While various factors contributed to this rise, including civil unrest, low awareness of the need to vaccinate, skepticism about vaccines and lack of availability, the common denominator is a lowered rate of vaccine coverage. “There were over 83,000 cases of measles in just Europe alone, in a region with access and education,” says Heidi Larson, a former UNICEF official and director of the Vaccine Confidence Project at the London School of Hygiene & Tropical Medicine. “It is shocking.”
But there are global and domestic campaigns to strengthen confidence in vaccines, tighten up religious exemptions and focus on getting kids vaccinated. In July, an international group of public health leaders, including members of World Health Organization, released the Salzburg Statement on Vaccination Acceptance. The statement called for search engines and social media organizations to prevent the spread of inaccurate information on childhood vaccinations, and urged governments to do more to support mandatory immunization programs.
“Our institutions are not prepared or organized in a way to counter the new networks of disinformation on health,” says Scott Ratzan, a statement coauthor and a founder of the International Working Group on Vaccination and Public Health Solutions. “How do we get health professionals and other policy[makers] to understand the fundamental nature of vaccines so we don’t go backwards, rather than forward, in health progress?”

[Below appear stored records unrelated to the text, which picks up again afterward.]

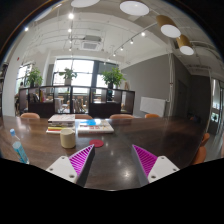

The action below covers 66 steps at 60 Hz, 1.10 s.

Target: Pour water

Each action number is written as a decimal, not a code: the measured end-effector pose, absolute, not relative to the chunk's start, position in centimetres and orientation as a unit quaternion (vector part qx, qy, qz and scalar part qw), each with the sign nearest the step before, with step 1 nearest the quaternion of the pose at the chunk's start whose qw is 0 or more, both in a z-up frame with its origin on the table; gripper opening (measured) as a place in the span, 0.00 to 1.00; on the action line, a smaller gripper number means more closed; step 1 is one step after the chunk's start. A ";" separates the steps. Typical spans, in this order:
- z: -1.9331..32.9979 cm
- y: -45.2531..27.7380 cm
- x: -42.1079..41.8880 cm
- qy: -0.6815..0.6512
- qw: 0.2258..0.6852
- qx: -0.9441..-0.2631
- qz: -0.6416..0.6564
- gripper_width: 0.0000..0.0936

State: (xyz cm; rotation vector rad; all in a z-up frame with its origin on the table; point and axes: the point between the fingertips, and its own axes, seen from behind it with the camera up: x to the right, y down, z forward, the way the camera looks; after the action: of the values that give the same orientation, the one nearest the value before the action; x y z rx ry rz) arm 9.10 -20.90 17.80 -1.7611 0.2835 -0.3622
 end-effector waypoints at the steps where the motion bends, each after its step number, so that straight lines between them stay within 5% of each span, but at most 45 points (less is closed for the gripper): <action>1: 17.7 -20.9 9.0 0.121 0.613 -0.765 -0.157 0.80; 13: 15.2 -20.6 4.1 0.090 0.607 -0.776 -0.144 0.80; 43: 10.4 -18.7 -26.2 -0.036 0.641 -0.763 0.069 0.80; 66: 7.4 -9.4 -31.8 -0.069 0.627 -0.774 0.054 0.80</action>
State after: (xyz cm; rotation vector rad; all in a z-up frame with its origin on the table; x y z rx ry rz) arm -31.79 -9.43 7.39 -1.7737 -0.1583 0.1229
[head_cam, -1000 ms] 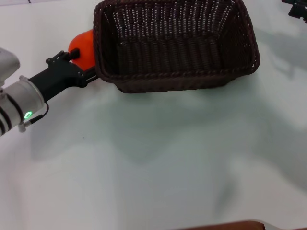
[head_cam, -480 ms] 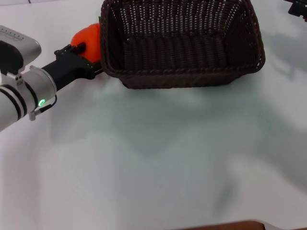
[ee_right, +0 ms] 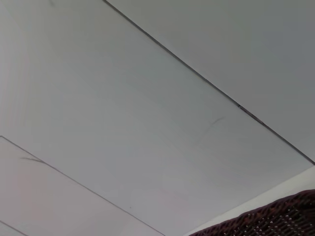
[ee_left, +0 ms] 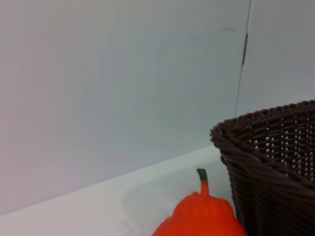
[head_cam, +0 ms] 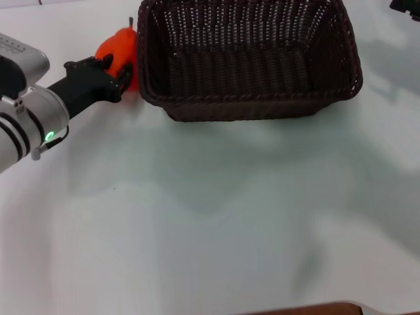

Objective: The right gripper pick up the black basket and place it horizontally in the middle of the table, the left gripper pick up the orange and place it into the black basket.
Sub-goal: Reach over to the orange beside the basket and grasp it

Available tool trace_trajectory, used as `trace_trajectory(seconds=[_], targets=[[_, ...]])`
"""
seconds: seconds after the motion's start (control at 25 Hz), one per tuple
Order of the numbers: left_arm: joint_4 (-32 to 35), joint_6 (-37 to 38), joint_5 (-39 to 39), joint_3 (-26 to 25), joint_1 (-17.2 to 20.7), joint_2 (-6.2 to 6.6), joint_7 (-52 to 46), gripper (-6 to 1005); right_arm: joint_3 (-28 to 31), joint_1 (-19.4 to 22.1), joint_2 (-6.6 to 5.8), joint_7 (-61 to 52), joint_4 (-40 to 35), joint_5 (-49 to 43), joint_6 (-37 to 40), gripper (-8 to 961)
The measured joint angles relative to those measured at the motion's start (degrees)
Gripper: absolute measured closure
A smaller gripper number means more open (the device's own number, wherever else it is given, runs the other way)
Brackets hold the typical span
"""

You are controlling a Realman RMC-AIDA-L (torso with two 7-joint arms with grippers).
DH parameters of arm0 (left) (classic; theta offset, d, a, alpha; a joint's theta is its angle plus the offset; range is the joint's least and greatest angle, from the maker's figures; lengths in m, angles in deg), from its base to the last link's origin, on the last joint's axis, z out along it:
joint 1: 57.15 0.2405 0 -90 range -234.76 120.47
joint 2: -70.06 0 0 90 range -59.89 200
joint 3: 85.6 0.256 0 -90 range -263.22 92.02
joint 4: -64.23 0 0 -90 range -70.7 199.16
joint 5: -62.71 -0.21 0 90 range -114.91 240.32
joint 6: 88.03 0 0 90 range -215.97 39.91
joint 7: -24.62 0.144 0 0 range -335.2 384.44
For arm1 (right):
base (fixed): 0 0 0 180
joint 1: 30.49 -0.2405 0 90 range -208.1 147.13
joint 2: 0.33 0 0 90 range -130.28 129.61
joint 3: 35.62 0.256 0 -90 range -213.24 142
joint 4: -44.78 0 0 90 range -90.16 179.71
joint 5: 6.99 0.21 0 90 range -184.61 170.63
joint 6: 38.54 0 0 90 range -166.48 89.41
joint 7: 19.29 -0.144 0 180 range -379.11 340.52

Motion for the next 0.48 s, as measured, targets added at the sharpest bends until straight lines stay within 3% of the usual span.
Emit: trace_trajectory(seconds=[0.2,0.48], targets=[[-0.42,-0.20,0.01,-1.22,0.59,-0.13,1.35,660,0.50,-0.86,-0.06,0.10,1.13,0.01,0.13,294],[-2.69,-3.27,0.02,-6.23,3.62,-0.22,2.04,791,0.50,-1.93,-0.09,0.13,2.26,0.01,0.71,295]])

Timeline of the 2019 Outbreak:
- September 2018 An international traveler arrives in Rockland County, a suburban county north of New York City, with a suspected case of measles.
- October 2018 Measles cases are reported in Brooklyn and Queens, two boroughs of New York City, an outbreak suspected to have started when an unvaccinated child became infected while visiting Israel.
- January 2019 The World Health Organization lists vaccine hesitancy as one of the top 10 threats to public health in 2019. On the 28th, Washington state officials declare a state of emergency after measles cases are reported in Clark County.
- April 2019 New York City Mayor Bill de Blasio declares a public health emergency, and the city’s health commissioner orders every adult and child who lives or works in affected areas to be vaccinated. On the other side of the country, nearly 700 students and staff at UCLA and California State University, Los Angeles, are quarantined after exposure to measles.
- May 2019 A subsequent outbreak occurs in three counties surrounding Puget Sound, believed to have been triggered by a traveler at the Seattle-Tacoma Airport in April. That same month, Maine eliminates religious exemptions for vaccine requirements for schoolchildren.
- June 2019 New York enacts a law similar to Maine’s. (California eliminated non-medical exemptions in 2015).
- July 2019 Salzburg Statement on Vaccination Acceptance released.
Editor's note: In an earlier version of the story, it was unclear whether it was the measles virions, or sneeze particles, that are 5 micrometers in size. We've also updated the unit "microns" to the more up-to-date, "micrometers."